Partially easing the situation is the involvement of the Cape Cod Fisheries Trust, a nonprofit run by the Fishermen’s Alliance and the Community Development Partnership (CDP).
The trust bought quota when the quota system was implemented in 2008 and has leased it to scallopers on Cape Cod at below-market rates ever since. According to the CDP’s Pam Andersen, the price offered by the trust this fishing year is $3.50 per pound, and each scalloper can lease up to 8,000 pounds, about a quarter of the maximum amount of quota a vessel is allowed to possess this year.
Meanwhile, more scallopers are trying out Merl’s and Nolan’s solution to the financial crunch, and with the help of their families are selling at least some of their catch direct to consumers, which allows them to charge better-than-wholesale prices. At farmers markets, Merl gets $25 per pound for his scallops. He’s built a loyal following and likes interacting with customers. “It’s a joy to sell them scallops,” he said.
But selling is also a lot of work. It means coming back from fishing, packaging the scallops, icing them, transporting them, and finally doing the actual selling. Parkington, who has small children, said it’s too much labor for him.

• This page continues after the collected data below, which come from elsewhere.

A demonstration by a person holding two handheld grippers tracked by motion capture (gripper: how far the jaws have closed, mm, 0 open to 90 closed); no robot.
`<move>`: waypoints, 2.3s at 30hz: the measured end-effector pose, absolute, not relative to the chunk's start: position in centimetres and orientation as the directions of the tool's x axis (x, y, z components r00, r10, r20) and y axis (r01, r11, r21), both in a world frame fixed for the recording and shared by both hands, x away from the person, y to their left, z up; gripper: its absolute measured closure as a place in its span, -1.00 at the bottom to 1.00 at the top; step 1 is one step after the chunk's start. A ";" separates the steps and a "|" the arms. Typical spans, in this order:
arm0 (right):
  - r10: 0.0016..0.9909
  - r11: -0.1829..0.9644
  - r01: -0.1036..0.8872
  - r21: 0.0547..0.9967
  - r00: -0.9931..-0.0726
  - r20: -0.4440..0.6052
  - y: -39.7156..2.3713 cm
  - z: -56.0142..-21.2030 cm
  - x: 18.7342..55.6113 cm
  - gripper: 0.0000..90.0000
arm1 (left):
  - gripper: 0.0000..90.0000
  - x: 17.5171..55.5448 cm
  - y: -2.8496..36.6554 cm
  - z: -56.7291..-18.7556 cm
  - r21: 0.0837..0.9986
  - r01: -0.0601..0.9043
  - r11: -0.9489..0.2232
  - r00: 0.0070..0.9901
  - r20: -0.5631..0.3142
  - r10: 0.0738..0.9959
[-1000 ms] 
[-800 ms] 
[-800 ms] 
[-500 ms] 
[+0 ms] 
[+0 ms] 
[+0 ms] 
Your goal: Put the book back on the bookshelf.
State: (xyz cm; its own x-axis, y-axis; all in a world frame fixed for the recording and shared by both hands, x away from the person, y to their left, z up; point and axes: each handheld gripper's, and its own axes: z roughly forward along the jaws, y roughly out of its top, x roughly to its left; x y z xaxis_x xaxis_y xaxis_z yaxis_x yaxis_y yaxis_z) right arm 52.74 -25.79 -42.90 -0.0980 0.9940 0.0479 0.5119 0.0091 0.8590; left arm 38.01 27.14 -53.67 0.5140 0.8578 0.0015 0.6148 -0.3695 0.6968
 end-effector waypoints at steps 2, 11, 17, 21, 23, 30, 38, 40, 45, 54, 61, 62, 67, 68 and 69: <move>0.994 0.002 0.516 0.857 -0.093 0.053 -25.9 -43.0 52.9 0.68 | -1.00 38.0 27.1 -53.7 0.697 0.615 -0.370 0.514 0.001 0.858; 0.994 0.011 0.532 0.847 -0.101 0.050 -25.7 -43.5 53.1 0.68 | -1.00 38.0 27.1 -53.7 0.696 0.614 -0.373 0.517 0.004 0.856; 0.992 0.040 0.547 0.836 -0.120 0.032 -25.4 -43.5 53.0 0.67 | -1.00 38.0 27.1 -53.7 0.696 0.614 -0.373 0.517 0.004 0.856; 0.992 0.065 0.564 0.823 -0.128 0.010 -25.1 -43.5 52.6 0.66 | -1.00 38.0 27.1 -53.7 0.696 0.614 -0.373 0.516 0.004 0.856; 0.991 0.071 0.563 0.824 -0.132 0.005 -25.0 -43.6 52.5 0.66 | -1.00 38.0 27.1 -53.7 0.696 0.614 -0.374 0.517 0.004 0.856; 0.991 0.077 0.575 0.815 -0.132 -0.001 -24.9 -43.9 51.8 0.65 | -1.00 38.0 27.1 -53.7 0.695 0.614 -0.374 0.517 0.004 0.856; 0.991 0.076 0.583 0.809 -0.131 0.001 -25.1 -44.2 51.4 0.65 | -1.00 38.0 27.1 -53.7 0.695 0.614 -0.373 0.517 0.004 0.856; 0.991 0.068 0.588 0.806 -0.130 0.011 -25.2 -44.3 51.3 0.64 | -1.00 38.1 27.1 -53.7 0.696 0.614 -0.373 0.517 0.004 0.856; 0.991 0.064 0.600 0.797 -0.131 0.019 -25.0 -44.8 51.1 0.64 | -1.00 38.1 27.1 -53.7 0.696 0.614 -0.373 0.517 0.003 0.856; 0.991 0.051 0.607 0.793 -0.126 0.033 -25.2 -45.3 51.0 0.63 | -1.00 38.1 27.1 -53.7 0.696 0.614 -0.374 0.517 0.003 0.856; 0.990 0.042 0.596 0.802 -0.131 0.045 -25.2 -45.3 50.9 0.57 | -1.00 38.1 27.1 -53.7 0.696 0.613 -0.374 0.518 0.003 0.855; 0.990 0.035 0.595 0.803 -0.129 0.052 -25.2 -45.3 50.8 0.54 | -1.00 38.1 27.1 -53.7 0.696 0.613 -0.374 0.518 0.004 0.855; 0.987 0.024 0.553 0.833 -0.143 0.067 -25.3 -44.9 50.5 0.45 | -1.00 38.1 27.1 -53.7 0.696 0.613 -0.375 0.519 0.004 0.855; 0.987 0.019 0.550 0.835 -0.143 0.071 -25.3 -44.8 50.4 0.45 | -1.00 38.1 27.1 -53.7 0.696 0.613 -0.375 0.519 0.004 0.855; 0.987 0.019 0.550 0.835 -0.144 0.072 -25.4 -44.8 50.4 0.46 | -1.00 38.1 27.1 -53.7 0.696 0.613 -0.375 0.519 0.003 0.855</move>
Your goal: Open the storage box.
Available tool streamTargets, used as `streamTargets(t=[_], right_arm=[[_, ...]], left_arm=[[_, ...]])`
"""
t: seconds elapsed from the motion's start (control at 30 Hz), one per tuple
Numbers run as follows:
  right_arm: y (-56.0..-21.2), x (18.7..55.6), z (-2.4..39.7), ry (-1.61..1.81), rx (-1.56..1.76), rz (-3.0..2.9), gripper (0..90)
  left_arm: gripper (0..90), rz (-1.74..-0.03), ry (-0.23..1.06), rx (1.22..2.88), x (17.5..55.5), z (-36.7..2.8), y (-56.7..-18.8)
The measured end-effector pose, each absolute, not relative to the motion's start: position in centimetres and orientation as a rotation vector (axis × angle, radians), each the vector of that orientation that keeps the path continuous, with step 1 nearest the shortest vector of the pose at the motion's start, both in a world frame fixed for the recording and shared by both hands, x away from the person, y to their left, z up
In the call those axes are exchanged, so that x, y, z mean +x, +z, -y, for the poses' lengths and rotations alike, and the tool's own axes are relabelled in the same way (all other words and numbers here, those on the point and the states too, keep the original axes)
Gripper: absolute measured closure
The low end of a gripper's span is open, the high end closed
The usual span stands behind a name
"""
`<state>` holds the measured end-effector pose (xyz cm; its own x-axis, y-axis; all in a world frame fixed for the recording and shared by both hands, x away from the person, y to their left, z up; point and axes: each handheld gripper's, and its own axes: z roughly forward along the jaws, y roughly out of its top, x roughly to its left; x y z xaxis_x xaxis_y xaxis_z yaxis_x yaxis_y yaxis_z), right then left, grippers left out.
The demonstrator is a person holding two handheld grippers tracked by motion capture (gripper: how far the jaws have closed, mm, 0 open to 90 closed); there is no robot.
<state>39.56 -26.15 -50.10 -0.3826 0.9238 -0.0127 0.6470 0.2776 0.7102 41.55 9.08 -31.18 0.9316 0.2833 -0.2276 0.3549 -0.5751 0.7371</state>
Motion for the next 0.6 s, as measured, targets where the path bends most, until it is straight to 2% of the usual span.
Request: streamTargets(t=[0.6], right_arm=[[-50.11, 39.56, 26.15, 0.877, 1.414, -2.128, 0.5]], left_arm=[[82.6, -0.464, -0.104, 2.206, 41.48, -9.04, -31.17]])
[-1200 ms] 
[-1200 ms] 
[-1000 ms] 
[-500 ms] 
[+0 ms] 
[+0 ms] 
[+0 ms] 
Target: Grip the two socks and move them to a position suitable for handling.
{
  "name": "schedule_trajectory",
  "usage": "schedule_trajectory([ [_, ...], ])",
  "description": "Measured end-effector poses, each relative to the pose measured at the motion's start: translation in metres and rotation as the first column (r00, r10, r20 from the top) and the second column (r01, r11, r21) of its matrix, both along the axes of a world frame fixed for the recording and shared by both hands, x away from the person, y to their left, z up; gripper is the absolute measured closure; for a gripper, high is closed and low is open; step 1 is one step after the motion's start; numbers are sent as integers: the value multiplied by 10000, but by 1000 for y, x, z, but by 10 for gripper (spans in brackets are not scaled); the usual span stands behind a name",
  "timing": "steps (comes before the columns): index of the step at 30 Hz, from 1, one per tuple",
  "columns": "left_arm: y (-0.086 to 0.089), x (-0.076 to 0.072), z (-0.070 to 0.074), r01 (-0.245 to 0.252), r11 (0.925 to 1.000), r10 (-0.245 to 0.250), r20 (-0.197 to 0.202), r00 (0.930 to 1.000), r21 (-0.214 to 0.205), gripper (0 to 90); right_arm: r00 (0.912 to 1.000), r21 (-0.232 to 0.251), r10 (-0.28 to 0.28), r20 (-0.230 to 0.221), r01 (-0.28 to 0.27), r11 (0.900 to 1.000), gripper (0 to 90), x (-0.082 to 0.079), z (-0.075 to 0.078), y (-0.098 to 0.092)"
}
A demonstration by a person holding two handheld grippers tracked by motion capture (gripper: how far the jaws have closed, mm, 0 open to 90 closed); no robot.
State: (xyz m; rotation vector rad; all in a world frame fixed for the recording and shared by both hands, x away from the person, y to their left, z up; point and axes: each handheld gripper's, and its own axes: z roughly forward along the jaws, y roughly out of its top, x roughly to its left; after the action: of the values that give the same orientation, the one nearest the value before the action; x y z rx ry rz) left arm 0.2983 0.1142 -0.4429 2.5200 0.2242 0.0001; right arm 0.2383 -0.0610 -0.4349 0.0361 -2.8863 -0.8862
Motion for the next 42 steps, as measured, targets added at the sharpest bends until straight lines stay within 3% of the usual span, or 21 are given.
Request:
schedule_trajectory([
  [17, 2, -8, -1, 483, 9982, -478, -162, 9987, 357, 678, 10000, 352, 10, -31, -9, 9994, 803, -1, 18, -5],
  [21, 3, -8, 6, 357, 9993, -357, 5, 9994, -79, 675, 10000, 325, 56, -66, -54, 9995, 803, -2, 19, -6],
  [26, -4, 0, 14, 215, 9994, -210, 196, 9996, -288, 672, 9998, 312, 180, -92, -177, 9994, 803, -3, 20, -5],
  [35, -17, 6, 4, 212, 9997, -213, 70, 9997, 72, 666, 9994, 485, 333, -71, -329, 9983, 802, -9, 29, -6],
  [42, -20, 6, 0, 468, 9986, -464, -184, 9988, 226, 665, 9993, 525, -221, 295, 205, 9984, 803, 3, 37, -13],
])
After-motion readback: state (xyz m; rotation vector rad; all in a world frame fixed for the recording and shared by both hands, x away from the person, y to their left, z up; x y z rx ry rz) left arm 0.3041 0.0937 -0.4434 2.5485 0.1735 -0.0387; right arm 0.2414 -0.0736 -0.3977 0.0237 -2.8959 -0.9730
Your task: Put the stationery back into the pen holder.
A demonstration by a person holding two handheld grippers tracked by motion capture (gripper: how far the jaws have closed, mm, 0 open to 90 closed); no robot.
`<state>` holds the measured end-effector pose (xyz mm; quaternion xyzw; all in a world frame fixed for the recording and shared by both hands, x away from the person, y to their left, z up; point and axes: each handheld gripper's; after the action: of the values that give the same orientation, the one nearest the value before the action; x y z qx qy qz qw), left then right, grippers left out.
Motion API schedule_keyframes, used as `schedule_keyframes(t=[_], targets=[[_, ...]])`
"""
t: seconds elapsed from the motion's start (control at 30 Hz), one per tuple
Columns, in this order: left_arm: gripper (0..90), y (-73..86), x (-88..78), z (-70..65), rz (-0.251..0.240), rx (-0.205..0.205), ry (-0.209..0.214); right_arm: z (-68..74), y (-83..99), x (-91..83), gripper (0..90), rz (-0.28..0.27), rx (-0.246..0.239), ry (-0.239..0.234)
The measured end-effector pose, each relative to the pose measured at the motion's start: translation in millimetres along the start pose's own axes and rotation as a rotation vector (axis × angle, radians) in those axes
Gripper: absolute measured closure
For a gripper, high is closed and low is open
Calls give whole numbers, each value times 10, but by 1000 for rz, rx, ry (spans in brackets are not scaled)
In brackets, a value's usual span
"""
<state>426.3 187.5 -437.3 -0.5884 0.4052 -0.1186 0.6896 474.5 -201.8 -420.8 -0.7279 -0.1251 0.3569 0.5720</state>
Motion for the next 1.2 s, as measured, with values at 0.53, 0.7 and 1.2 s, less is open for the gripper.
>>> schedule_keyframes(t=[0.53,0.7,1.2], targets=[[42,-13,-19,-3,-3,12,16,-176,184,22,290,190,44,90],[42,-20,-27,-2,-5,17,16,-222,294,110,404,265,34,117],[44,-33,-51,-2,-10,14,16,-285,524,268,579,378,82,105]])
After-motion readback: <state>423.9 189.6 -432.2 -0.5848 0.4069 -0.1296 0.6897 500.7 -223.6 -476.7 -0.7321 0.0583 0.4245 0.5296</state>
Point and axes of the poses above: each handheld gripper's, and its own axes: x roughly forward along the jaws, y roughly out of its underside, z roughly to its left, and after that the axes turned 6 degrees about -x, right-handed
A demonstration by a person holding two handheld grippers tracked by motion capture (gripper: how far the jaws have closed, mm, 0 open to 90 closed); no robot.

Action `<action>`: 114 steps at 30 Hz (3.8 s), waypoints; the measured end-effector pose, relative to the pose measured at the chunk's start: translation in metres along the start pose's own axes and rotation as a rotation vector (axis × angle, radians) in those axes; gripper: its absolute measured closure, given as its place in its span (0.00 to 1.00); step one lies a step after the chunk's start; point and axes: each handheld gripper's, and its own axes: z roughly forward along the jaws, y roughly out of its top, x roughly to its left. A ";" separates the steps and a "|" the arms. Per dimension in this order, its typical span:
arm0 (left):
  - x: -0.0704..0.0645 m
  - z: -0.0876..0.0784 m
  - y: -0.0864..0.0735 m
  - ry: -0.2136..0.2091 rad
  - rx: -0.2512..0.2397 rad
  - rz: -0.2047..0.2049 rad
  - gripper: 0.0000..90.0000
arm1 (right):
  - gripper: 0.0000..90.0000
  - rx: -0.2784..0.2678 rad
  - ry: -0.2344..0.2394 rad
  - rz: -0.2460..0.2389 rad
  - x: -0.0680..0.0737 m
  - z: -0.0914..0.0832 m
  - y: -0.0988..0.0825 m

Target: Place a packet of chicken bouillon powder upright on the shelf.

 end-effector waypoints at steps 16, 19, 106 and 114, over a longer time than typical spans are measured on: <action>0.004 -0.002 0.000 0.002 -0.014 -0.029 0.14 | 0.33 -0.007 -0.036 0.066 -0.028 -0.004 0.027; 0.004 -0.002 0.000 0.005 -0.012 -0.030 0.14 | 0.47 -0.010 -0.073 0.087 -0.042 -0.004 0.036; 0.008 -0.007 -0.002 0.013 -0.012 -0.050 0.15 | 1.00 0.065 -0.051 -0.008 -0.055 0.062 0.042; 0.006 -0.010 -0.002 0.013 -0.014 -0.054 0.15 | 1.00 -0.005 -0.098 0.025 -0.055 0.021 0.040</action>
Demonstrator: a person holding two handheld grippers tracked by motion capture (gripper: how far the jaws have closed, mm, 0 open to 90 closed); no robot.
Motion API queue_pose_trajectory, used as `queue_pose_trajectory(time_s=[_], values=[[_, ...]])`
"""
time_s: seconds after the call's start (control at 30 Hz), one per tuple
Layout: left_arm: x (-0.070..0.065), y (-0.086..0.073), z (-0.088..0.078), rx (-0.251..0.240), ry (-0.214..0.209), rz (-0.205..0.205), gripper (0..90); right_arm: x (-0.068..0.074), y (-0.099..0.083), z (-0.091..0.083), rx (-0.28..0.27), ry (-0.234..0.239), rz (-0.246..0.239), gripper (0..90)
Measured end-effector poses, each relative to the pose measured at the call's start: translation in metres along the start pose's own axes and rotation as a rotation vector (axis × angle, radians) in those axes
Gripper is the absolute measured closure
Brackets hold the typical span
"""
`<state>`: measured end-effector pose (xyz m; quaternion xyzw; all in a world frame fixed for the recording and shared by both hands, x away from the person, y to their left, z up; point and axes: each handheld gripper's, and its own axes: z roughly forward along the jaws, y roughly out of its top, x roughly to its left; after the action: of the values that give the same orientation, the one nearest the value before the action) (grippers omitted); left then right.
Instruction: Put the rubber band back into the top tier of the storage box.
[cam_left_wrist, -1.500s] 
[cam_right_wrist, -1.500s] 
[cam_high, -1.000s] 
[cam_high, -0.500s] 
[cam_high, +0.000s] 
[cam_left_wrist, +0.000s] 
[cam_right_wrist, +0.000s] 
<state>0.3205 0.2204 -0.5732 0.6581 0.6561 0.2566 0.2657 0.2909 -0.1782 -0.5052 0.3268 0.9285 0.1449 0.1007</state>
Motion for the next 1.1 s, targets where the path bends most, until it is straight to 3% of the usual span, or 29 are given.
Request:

Nolan’s experiment has not provided a drastic improvement in his finances, he said, because the extra income is just barely worth the work involved. “You shouldn’t have to start a whole other business just to get by in your business,” he said.
Merl, who has been scalloping for almost 35 years, said he’s cautiously optimistic about his future in the industry despite the downturn.
“I will figure it out as I go,” he said. “But all of those things do loom over you. Am I going to be able to stay in business? How long is this going to last?”
This is the second installment of a series of articles on the small-boat fishing fleet of the Outer Cape. The first part appeared in the June 29 issue.